From the high-level statement, the exit of high-risk financial institutions is not only an important issue being studied by the Banking Regulatory Commission, but the central bank is also highly concerned. Financial institutions are different from ordinary enterprises, and the financial product services they provide are characterized by particularity, complexity and publicity. It is difficult for a financial regulatory department to promote high-risk finance with wide coverage and high sensitivity. Agency disposal. It is imperative to promote the normal “metabolism” of financial institutions by forming synergies between financial supervision and clearly defining their respective responsibilities, and formulating a set of laws and regulations for handling high-risk financial institutions with strong operability and clear rules.
In terms of system first, China introduced the “Regulations on Deposit Insurance” in 2015. The deposit insurance system has been implemented for three years, although it has played a role in protecting depositors’ rights, maintaining financial markets and public confidence in China’s banking system. However, the risk management function of deposit insurance has not been fully utilized. As an important regulation of the risk management of China's banking financial institutions, the "Regulations" in the handling of trigger mechanisms, disposal power, disposal methods, disposal tools,fundThe use and backup financing still need to be further improved. This is also why during the two sessions this year, representatives of several central bank systems have suggested that the main reasons for the revision of the Regulations should be revised as soon as possible. From a longer-term perspective, the institutional framework for the disposal of high-risk financial institutions, especially banking financial institutions in China. To improve, it is necessary to improve the level of legislation and legal effectiveness. The "Regulations" should further develop the "Deposit Insurance Law" on the basis of perfection, and even the formulation of the "Financial Institutional Bankruptcy Law" needs to be put on the agenda.

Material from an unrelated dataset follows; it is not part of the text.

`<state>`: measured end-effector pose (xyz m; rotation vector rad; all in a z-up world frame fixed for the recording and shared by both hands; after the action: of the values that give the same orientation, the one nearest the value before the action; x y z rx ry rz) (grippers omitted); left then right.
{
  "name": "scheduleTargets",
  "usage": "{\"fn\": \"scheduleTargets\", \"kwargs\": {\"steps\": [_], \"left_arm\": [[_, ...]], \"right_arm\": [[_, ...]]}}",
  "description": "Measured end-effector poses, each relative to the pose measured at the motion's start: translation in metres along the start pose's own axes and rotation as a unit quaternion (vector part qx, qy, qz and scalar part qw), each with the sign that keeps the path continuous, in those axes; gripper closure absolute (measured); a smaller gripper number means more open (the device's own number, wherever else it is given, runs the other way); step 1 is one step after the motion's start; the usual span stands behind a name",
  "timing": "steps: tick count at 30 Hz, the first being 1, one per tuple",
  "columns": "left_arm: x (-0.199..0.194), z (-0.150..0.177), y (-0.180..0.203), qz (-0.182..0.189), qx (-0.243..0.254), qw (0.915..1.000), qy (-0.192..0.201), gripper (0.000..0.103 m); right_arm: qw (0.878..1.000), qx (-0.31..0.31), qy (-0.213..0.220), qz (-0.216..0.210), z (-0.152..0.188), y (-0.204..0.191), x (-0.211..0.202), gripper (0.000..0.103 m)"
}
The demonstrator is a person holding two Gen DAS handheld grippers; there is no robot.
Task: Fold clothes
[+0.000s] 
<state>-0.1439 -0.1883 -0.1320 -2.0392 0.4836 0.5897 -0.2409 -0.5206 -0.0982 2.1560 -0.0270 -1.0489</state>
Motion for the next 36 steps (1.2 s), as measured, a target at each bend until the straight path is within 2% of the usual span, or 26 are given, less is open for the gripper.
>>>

Disposal of the problem organization
Low degree of specialization in marketization
Undoubtedly, the disposal of high-risk financial institutions must adhere to the principles of marketization and rule of law. Especially in terms of the rule of law, China has long had relevant laws and regulations for the disposal of high-risk financial institutions. Many representatives of the central bank system have said that with the official implementation of the Deposit Insurance Regulations in May 2015, China’s banking industry The legal framework for the marketization of financial institutions has basically been formed. The regulations on the risk disposal of laws and regulations such as the "Commercial Banking Law" and "Banking Supervision and Management Law" are in an orderly connection. On the whole, the legal framework for the market-based exit of China's banking financial institutions is mainly composed of the Regulations and the Enterprise Bankruptcy Law.
However, although the legal framework for the disposal of high-risk financial institutions, especially banking financial institutions, has basically taken shape, there are still many unsatisfactory things in practice. Bai Hexiang, deputy of the National People's Congress and the president of the Central Bank of Guangzhou Branch, said that on the one hand, there is a lack of clear and orderly disposal mechanism at the legal level. At present, the risk disposal of financial institutions in China has obvious fragmentation characteristics in legislation, which is outstanding in the formation of a Complete set of disposal rules, lack of clear division of responsibilities for risk management, and no effective risk handling triggering standards. On the other hand, at present, the existing domestic practice problems of problem-solving institutions are mainly concentrated in the local methods of human financial institutions. The disposal methods generally adopt the case-by-case approach of “one case, one discussion”, and the degree of marketization and specialization is low.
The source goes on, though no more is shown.